According to Reuters and other news sources, U.S. officials were preparing for the possibility that 9,000 to 14,000 people per day would try to cross into the country if Title 42 was lifted. This is about double the current rate.

The Biden administration has been thinking about how to prepare for the end of Title 42. Government officials have been talking privately about Trump-style plans to stop people from crossing the border, such as making it illegal for single adults to ask for asylum at the U.S.-Mexico border.

Last week, DHS changed a six-pillar plan that calls for more people to be deported quickly if Title 42 is taken away. The revised DHS plan also says there could be more legal ways for migrants to come to the U.S. from abroad, like the program that started in October for Venezuelans.

After An Order From The U.S. Supreme Court, COVID Border Restrictions On Migrants Will Stay In Place

BORDER CITIES OVERWHELMED

Since Biden took office in January 2021, about half of the record 4 million migrants who crossed the U.S.-Mexico border were sent back under Title 42, while the other half were allowed into the U.S. to work on their immigration cases. Only a few nationalities can return to Mexico, like some Central Americans and, more recently, Venezuelans.

El Paso, Texas, has been getting a lot of asylum-seeking migrants for a long time, including many Nicaraguans who can’t be sent back to Mexico. On Saturday, when the temperature dropped below freezing, the city’s mayor declared a state of emergency to get migrants off the streets. Democrat Henry Cuellar, whose district in South Texas borders Mexico, said that U.S. border officials told him that about 50,000 people are waiting in Mexico to cross.
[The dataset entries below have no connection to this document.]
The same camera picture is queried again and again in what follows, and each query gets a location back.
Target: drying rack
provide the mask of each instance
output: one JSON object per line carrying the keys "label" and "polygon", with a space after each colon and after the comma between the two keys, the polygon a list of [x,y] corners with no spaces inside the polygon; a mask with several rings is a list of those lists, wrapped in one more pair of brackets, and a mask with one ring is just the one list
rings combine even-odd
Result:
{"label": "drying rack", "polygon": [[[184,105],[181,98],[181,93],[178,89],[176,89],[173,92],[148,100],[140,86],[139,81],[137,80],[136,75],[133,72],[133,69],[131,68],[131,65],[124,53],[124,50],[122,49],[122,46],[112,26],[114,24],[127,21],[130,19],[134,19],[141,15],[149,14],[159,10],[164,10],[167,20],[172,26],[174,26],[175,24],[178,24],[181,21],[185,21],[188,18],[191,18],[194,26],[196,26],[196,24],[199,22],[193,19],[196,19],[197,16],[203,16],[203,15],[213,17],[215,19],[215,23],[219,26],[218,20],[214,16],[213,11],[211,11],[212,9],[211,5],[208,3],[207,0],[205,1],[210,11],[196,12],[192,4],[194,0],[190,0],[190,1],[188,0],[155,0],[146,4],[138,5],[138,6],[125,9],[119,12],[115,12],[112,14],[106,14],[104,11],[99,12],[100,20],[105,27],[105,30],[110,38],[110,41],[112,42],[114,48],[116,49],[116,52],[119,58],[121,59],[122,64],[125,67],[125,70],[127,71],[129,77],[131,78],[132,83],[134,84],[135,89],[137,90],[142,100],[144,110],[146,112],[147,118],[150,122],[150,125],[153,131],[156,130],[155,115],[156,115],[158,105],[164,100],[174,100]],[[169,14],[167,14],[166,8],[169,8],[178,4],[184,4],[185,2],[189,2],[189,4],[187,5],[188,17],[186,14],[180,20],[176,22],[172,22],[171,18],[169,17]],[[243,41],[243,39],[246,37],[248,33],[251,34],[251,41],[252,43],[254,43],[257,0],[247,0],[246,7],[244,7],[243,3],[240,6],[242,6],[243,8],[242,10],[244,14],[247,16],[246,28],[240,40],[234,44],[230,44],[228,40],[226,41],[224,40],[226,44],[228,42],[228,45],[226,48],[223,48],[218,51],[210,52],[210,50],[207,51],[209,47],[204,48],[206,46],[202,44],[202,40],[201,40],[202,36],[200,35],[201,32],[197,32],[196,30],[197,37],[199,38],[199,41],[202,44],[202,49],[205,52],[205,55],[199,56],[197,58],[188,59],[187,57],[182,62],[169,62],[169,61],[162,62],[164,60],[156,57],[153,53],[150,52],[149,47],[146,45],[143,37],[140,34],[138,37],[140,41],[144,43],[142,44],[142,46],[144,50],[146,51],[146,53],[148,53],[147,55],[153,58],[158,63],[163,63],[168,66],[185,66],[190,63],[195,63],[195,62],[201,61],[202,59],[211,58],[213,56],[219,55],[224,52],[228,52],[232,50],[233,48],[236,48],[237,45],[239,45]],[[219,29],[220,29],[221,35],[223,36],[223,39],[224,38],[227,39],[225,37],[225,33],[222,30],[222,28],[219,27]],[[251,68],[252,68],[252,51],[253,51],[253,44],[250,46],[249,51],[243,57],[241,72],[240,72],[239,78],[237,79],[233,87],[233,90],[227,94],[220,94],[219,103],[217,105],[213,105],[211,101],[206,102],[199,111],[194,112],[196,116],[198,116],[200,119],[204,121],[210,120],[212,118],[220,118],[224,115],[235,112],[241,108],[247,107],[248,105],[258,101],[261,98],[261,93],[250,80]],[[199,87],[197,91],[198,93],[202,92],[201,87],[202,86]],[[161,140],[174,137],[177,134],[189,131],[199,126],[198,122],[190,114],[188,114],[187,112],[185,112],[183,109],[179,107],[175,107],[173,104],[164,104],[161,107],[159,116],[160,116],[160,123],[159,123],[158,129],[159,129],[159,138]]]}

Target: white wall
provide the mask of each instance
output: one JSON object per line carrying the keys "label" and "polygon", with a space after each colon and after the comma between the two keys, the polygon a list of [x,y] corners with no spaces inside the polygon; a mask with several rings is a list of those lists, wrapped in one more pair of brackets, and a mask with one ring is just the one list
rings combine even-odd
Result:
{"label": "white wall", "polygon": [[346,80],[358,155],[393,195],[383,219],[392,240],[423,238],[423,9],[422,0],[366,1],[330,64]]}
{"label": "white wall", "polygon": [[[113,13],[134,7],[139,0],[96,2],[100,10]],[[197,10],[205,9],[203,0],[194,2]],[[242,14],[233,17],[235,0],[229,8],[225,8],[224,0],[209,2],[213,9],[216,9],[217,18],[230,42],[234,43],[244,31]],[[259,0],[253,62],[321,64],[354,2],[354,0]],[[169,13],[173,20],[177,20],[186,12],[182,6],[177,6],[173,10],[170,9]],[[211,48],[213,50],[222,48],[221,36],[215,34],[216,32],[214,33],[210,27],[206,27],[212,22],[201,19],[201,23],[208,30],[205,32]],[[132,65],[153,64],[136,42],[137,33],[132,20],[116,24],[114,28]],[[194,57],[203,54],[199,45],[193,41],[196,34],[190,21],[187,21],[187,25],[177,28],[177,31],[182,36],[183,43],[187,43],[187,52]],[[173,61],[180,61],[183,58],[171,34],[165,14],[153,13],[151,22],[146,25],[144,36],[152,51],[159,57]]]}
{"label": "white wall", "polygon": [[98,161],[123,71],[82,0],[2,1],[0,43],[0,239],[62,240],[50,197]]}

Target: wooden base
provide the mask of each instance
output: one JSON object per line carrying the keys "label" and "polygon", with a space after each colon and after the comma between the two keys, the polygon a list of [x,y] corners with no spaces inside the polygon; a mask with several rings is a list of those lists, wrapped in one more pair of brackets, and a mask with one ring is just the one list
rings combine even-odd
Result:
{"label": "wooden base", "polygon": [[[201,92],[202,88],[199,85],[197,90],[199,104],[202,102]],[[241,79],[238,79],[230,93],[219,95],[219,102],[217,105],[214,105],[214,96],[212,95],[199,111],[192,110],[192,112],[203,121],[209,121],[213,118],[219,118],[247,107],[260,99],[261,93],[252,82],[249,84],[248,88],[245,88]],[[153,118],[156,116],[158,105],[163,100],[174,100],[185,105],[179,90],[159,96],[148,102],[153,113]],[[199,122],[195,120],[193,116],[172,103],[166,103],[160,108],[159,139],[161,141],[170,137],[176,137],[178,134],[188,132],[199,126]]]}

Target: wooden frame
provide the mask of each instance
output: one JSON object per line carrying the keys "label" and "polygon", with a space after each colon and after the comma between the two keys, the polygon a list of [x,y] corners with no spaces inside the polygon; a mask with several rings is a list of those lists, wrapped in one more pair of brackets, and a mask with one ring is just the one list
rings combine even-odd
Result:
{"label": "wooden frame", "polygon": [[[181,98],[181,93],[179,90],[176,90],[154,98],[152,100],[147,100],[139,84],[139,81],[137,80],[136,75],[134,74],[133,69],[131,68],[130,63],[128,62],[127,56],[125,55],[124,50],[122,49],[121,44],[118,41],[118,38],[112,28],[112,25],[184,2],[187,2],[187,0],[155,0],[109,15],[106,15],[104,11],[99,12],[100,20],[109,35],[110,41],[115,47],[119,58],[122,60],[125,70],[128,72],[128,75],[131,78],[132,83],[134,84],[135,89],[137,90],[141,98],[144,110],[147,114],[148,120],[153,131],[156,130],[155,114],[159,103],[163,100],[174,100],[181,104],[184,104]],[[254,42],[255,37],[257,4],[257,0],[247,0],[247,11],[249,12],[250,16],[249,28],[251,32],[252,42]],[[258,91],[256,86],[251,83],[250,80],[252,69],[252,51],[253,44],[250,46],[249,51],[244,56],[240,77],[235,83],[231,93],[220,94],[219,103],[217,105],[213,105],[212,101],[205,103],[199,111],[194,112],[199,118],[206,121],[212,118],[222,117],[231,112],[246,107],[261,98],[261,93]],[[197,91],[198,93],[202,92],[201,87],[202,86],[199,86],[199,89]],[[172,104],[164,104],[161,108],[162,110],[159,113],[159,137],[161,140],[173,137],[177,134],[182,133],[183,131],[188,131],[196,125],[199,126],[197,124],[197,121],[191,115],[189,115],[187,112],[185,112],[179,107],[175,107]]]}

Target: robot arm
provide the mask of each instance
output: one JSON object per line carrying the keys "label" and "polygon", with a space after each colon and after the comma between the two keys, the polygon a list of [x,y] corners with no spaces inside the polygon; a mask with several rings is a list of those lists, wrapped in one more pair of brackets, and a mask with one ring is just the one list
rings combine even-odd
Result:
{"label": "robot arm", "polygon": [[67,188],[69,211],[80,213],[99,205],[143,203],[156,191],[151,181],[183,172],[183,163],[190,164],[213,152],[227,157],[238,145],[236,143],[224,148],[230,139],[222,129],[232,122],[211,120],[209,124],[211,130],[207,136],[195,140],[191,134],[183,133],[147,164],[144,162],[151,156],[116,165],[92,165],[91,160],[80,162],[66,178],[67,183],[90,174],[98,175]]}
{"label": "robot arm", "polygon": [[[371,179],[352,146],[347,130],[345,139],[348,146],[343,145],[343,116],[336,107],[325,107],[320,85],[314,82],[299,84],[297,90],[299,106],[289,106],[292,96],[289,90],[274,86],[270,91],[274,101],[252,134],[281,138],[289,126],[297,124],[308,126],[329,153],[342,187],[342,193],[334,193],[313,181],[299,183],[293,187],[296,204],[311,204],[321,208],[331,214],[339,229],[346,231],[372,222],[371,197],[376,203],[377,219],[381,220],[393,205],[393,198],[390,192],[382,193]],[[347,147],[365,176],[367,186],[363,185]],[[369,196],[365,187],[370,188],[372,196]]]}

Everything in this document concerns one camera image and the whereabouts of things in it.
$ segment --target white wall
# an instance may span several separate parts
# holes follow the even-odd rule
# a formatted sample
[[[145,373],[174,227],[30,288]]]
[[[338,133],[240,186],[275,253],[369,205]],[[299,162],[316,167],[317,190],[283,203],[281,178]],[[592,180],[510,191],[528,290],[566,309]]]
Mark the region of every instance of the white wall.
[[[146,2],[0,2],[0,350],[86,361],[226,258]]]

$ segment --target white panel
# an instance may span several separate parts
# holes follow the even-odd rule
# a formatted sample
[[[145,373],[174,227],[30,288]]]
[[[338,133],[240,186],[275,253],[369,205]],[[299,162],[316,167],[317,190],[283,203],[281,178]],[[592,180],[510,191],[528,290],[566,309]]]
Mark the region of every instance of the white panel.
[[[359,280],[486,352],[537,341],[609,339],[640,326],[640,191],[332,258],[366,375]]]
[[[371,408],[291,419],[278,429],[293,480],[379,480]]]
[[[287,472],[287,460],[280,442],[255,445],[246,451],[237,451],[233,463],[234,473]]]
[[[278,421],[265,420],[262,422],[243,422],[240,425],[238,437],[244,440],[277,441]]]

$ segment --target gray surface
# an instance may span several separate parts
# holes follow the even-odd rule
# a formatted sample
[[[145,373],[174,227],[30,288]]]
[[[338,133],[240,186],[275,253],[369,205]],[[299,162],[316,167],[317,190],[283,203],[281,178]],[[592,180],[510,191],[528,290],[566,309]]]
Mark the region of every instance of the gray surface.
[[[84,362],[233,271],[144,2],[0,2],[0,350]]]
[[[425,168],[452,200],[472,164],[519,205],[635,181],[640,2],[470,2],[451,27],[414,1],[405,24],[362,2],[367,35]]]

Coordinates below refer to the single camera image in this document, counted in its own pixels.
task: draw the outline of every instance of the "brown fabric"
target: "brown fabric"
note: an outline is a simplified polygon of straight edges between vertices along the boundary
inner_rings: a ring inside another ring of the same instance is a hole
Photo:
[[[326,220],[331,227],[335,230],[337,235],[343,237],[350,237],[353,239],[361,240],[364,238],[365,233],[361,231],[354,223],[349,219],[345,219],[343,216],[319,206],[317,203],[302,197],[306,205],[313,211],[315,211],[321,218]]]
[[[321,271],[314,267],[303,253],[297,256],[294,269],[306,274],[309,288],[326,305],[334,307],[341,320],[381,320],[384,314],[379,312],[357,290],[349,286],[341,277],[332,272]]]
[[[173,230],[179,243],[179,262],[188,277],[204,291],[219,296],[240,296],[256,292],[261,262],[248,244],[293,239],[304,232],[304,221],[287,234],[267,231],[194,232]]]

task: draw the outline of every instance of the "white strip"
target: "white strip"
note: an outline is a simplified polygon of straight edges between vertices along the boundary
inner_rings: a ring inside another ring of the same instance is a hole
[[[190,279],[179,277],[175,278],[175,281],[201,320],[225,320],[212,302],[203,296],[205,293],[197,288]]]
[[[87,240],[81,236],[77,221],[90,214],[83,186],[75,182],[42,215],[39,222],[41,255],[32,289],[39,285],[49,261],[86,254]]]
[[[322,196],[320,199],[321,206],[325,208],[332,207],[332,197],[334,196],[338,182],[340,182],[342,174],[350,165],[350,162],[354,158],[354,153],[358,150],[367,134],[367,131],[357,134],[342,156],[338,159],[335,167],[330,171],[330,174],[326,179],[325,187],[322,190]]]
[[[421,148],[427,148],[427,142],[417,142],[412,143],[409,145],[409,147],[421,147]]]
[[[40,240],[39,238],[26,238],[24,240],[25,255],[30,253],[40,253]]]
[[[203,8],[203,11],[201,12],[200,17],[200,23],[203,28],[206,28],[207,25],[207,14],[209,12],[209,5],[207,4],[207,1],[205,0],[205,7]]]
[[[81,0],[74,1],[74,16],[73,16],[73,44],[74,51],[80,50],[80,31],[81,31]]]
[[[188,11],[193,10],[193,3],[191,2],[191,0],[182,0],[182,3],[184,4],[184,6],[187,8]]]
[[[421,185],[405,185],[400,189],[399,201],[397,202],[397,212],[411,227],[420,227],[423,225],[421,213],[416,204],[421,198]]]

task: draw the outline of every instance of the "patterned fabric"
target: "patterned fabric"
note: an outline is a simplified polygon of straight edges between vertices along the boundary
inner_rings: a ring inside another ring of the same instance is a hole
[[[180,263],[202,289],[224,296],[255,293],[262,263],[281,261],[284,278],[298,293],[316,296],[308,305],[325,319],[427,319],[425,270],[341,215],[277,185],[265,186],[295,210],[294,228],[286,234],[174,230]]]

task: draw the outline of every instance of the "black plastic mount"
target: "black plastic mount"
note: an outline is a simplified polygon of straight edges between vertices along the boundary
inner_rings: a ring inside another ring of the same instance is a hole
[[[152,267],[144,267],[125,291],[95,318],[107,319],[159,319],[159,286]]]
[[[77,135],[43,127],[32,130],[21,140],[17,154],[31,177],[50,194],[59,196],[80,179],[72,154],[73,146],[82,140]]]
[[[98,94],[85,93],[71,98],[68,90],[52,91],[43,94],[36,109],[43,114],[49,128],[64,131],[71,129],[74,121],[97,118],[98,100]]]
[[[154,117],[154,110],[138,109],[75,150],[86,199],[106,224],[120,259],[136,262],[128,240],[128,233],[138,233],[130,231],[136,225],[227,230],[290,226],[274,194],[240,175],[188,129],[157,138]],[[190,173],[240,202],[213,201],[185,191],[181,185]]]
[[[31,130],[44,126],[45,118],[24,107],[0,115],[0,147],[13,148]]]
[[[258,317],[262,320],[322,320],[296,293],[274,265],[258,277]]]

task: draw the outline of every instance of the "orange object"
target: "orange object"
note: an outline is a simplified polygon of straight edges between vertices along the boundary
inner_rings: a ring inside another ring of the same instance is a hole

“If Title 42 stays in place, we’ll have to keep waiting,” said Lina Jaouhari, a Venezuelan migrant who said she tried to enter the United States from Ciudad Juarez on December 1 but was sent back to Mexico because of Title 42. “It won’t help to cross again if we know they’ll send us back.”

In El Paso, shelters have had a hard time taking care of migrants, even though many of them are going to visit family in other parts of the U.S. Rescue Mission of El Paso, a shelter near the border, took in 280 people last week, way more than its 190-person limit. The shelter’s marketing director told Reuters that people slept on cots and air mattresses in the chapel, library, and conference rooms. “We have to tell some people, ‘We don’t have room,'” she said. “They beg to sit on the ground.”